2) Two objects are initially the same height above the ground. Simultaneously, one is released from rest and the other is shot horizontally with an initial speed of 2.5 m/s. The two objects collide after falling 20.0 m. How far apart were the objects initially?

10.2m

fewqre

To solve this problem, we need to break it down into two parts: vertical motion and horizontal motion. Let's start with the vertical motion:

Let's assume that the time it takes for both objects to reach the ground is 't' seconds. We can use the equation of motion for vertical motion:

s = ut + 0.5gt^2

Where:
s = displacement (20.0 m)
u = initial velocity (0 m/s for the dropped object, since it's released from rest)
g = acceleration due to gravity (-9.8 m/s^2)

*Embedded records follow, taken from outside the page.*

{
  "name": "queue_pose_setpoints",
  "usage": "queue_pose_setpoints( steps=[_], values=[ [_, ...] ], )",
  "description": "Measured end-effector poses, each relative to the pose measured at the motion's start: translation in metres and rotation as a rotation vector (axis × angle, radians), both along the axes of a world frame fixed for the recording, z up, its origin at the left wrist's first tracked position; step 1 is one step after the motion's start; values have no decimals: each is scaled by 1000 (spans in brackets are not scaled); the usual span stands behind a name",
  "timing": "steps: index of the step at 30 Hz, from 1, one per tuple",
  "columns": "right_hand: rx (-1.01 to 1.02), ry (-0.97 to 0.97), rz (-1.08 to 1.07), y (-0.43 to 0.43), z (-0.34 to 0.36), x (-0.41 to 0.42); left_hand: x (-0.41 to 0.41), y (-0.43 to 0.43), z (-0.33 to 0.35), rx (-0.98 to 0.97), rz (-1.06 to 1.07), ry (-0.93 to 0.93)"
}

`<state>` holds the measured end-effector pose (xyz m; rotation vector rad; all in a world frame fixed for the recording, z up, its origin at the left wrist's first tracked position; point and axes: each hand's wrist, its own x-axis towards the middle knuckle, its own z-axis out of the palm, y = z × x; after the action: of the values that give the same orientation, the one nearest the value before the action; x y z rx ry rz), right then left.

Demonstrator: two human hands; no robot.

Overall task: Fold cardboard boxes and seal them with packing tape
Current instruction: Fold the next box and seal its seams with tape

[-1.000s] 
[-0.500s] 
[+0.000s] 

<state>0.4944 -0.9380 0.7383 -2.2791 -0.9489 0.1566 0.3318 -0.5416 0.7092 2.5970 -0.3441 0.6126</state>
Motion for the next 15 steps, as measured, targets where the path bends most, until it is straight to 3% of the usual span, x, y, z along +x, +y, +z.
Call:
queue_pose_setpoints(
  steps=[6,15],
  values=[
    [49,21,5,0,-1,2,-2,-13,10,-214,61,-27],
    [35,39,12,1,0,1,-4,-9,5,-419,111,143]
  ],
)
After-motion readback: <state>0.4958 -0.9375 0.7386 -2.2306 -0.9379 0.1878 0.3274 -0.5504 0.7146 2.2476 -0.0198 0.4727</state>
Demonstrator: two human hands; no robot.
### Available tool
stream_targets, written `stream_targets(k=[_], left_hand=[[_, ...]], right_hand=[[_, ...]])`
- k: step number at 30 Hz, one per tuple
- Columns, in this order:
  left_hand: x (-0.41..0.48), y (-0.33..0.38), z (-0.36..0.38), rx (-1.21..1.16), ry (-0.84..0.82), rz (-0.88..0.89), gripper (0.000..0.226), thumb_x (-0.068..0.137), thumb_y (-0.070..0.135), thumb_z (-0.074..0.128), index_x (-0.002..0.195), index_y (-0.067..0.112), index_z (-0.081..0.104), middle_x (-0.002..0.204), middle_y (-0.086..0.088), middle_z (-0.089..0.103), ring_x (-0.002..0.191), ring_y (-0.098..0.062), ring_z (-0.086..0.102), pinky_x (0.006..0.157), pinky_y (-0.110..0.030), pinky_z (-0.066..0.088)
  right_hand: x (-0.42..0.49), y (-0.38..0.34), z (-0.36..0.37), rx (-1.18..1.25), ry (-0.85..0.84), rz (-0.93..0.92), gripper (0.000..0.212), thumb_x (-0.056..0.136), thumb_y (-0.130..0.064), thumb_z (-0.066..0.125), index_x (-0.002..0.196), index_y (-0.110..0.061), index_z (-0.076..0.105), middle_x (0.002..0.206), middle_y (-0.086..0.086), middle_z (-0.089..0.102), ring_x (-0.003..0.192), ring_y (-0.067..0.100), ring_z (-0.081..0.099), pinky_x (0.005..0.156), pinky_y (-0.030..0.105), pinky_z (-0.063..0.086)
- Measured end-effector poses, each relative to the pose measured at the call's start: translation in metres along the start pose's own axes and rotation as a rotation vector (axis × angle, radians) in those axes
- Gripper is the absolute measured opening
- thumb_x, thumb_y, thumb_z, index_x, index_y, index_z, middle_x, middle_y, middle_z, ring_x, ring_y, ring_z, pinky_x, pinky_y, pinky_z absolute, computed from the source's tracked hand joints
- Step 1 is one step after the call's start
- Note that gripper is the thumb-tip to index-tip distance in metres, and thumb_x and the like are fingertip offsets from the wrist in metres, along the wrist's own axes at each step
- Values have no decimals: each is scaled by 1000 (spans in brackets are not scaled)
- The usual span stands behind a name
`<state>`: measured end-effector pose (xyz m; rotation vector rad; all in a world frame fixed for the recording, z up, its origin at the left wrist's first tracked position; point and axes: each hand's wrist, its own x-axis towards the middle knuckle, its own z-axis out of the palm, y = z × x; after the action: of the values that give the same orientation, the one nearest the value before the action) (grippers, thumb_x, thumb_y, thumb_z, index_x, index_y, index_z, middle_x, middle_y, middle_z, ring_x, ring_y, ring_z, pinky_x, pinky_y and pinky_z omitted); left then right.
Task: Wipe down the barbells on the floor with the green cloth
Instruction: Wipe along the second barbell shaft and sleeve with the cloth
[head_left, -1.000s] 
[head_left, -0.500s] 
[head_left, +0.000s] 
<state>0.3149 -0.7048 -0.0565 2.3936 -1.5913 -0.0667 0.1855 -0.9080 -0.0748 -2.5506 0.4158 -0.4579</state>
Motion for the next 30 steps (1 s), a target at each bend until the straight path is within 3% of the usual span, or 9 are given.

For the object that is dropped, the equation becomes:

20.0 = 0*t + 0.5*(-9.8)*t^2

Simplifying this equation gives:

4.9t^2 = 20.0

Dividing both sides by 4.9, we get:

t^2 = 4.08

Taking the square root of both sides, we find:

t = 2.02 seconds (approx.)

Now, let's move on to the horizontal motion:

For the object that is shot horizontally, we know that its initial velocity in the horizontal direction is 2.5 m/s. Since there is no acceleration in the horizontal direction, the horizontal displacement can be found using the equation:

s = ut

Where:
s = horizontal displacement
u = initial velocity in the horizontal direction
t = time taken to collide (2.02 seconds)

Plugging in the values, we get:

s = 2.5*2.02
s = 5.05 meters

So, the objects were initially 5.05 meters apart horizontally.